What you have to do >> Copy the data that follows, exactly and completely.
=-=-=
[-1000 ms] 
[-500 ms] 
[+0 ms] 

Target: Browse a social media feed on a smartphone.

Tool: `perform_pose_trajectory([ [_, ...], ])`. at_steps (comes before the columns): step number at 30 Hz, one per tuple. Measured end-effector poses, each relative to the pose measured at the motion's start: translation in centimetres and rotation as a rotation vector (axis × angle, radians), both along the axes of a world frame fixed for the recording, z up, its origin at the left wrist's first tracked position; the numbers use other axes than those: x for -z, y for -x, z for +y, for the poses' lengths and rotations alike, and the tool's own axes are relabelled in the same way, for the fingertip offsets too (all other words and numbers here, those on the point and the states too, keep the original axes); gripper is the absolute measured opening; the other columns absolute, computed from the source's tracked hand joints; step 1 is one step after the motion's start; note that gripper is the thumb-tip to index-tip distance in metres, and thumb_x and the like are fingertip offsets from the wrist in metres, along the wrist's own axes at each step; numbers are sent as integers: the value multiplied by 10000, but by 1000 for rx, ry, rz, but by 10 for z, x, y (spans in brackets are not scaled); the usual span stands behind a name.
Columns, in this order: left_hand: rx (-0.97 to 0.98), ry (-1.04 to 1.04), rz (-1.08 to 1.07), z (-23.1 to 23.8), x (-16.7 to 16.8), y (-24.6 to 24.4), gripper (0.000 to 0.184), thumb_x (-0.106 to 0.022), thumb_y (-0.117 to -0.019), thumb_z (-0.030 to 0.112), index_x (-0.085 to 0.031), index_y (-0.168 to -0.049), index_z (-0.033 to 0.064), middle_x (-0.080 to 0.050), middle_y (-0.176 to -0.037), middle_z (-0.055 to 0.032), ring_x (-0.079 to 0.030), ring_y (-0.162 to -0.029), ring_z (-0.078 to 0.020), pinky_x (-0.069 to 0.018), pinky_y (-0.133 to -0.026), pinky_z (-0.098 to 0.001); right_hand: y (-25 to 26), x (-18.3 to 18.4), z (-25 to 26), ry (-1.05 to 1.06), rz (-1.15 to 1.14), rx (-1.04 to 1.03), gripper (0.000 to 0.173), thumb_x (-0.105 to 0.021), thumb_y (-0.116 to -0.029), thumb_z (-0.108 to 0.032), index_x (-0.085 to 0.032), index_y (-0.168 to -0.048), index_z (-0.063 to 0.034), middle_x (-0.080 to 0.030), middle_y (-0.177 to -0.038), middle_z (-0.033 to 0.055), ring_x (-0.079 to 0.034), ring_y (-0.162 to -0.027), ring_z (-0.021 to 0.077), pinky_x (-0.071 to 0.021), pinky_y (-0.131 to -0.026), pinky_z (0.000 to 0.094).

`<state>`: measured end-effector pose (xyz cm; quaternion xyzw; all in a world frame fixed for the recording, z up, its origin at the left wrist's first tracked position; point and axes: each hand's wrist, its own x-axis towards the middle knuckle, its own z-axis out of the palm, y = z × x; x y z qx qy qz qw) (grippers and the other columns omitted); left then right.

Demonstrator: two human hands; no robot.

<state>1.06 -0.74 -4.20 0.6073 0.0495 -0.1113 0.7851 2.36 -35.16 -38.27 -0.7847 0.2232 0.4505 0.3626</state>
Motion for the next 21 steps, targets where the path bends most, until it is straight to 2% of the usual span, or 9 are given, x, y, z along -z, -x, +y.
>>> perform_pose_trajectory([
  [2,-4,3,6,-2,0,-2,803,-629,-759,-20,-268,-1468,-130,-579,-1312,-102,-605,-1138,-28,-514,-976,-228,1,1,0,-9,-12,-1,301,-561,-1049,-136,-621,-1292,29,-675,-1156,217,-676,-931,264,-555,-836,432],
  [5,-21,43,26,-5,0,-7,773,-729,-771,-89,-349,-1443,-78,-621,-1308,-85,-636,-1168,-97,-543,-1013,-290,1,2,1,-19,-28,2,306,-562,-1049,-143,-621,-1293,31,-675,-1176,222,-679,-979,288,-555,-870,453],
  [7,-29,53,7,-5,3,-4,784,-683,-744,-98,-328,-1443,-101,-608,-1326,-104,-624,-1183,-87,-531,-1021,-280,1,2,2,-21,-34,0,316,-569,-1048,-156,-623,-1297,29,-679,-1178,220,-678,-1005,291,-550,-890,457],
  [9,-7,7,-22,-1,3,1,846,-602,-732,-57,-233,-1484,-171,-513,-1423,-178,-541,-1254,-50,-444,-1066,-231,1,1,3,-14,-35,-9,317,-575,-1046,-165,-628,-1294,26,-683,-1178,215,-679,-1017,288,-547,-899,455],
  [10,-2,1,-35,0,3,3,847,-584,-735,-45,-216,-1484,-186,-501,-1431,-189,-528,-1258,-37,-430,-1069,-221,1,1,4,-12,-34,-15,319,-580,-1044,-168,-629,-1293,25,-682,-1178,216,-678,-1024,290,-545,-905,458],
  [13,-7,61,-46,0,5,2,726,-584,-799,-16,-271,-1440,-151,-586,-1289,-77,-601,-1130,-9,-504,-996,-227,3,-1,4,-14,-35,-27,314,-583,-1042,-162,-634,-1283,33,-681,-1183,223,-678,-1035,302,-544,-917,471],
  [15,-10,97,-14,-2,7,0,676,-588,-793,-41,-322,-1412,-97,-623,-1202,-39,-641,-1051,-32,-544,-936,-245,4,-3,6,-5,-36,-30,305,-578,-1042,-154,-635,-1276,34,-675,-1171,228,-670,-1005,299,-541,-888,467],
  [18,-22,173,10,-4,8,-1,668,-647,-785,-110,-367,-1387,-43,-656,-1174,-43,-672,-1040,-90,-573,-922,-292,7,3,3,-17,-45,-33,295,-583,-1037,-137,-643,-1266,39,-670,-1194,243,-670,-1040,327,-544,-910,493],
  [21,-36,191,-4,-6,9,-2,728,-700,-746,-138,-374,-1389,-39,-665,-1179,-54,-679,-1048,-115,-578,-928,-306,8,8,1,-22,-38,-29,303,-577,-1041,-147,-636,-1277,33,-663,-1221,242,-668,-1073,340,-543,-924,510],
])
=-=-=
Answer to this task >>
[-1000 ms] 
[-500 ms] 
[+0 ms] 

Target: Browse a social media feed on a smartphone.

Tool: `perform_pose_trajectory([ [_, ...], ])`. at_steps (comes before the columns): step number at 30 Hz, one per tuple. Measured end-effector poses, each relative to the pose measured at the motion's start: translation in centimetres and rotation as a rotation vector (axis × angle, radians), both along the axes of a world frame fixed for the recording, z up, its origin at the left wrist's first tracked position; the numbers use other axes than those: x for -z, y for -x, z for +y, for the poses' lengths and rotations alike, and the tool's own axes are relabelled in the same way, for the fingertip offsets too (all other words and numbers here, those on the point and the states too, keep the original axes); gripper is the absolute measured opening; the other columns absolute, computed from the source's tracked hand joints; step 1 is one step after the motion's start; note that gripper is the thumb-tip to index-tip distance in metres, and thumb_x and the like are fingertip offsets from the wrist in metres, along the wrist's own axes at each step; numbers are sent as integers: the value multiplied by 10000, but by 1000 for rx, ry, rz, but by 10 for z, x, y (spans in brackets are not scaled); the usual span stands behind a name.
Columns, in this order: left_hand: rx (-0.97 to 0.98), ry (-1.04 to 1.04), rz (-1.08 to 1.07), z (-23.1 to 23.8), x (-16.7 to 16.8), y (-24.6 to 24.4), gripper (0.000 to 0.184), thumb_x (-0.106 to 0.022), thumb_y (-0.117 to -0.019), thumb_z (-0.030 to 0.112), index_x (-0.085 to 0.031), index_y (-0.168 to -0.049), index_z (-0.033 to 0.064), middle_x (-0.080 to 0.050), middle_y (-0.176 to -0.037), middle_z (-0.055 to 0.032), ring_x (-0.079 to 0.030), ring_y (-0.162 to -0.029), ring_z (-0.078 to 0.020), pinky_x (-0.069 to 0.018), pinky_y (-0.133 to -0.026), pinky_z (-0.098 to 0.001); right_hand: y (-25 to 26), x (-18.3 to 18.4), z (-25 to 26), ry (-1.05 to 1.06), rz (-1.15 to 1.14), rx (-1.04 to 1.03), gripper (0.000 to 0.173), thumb_x (-0.105 to 0.021), thumb_y (-0.116 to -0.029), thumb_z (-0.108 to 0.032), index_x (-0.085 to 0.032), index_y (-0.168 to -0.048), index_z (-0.063 to 0.034), middle_x (-0.080 to 0.030), middle_y (-0.177 to -0.038), middle_z (-0.033 to 0.055), ring_x (-0.079 to 0.034), ring_y (-0.162 to -0.027), ring_z (-0.021 to 0.077), pinky_x (-0.071 to 0.021), pinky_y (-0.131 to -0.026), pinky_z (0.000 to 0.094).

`<state>`: measured end-effector pose (xyz cm; quaternion xyzw; all in a world frame fixed for the recording, z up, its origin at the left wrist's first tracked position; point and axes: each hand's wrist, its own x-axis towards the middle knuckle, its own z-axis out of the palm, y = z × x; x y z qx qy qz qw) (grippers and the other columns omitted); left then right.

Demonstrator: two human hands; no robot.

<state>1.06 -0.74 -4.20 0.6073 0.0495 -0.1113 0.7851 2.36 -35.16 -38.27 -0.7847 0.2232 0.4505 0.3626</state>
Motion for the next 21 steps, targets where the path bends most, until it is straight to 2% of the usual span, or 9 are given, x, y, z along -z, -x, +y.
>>> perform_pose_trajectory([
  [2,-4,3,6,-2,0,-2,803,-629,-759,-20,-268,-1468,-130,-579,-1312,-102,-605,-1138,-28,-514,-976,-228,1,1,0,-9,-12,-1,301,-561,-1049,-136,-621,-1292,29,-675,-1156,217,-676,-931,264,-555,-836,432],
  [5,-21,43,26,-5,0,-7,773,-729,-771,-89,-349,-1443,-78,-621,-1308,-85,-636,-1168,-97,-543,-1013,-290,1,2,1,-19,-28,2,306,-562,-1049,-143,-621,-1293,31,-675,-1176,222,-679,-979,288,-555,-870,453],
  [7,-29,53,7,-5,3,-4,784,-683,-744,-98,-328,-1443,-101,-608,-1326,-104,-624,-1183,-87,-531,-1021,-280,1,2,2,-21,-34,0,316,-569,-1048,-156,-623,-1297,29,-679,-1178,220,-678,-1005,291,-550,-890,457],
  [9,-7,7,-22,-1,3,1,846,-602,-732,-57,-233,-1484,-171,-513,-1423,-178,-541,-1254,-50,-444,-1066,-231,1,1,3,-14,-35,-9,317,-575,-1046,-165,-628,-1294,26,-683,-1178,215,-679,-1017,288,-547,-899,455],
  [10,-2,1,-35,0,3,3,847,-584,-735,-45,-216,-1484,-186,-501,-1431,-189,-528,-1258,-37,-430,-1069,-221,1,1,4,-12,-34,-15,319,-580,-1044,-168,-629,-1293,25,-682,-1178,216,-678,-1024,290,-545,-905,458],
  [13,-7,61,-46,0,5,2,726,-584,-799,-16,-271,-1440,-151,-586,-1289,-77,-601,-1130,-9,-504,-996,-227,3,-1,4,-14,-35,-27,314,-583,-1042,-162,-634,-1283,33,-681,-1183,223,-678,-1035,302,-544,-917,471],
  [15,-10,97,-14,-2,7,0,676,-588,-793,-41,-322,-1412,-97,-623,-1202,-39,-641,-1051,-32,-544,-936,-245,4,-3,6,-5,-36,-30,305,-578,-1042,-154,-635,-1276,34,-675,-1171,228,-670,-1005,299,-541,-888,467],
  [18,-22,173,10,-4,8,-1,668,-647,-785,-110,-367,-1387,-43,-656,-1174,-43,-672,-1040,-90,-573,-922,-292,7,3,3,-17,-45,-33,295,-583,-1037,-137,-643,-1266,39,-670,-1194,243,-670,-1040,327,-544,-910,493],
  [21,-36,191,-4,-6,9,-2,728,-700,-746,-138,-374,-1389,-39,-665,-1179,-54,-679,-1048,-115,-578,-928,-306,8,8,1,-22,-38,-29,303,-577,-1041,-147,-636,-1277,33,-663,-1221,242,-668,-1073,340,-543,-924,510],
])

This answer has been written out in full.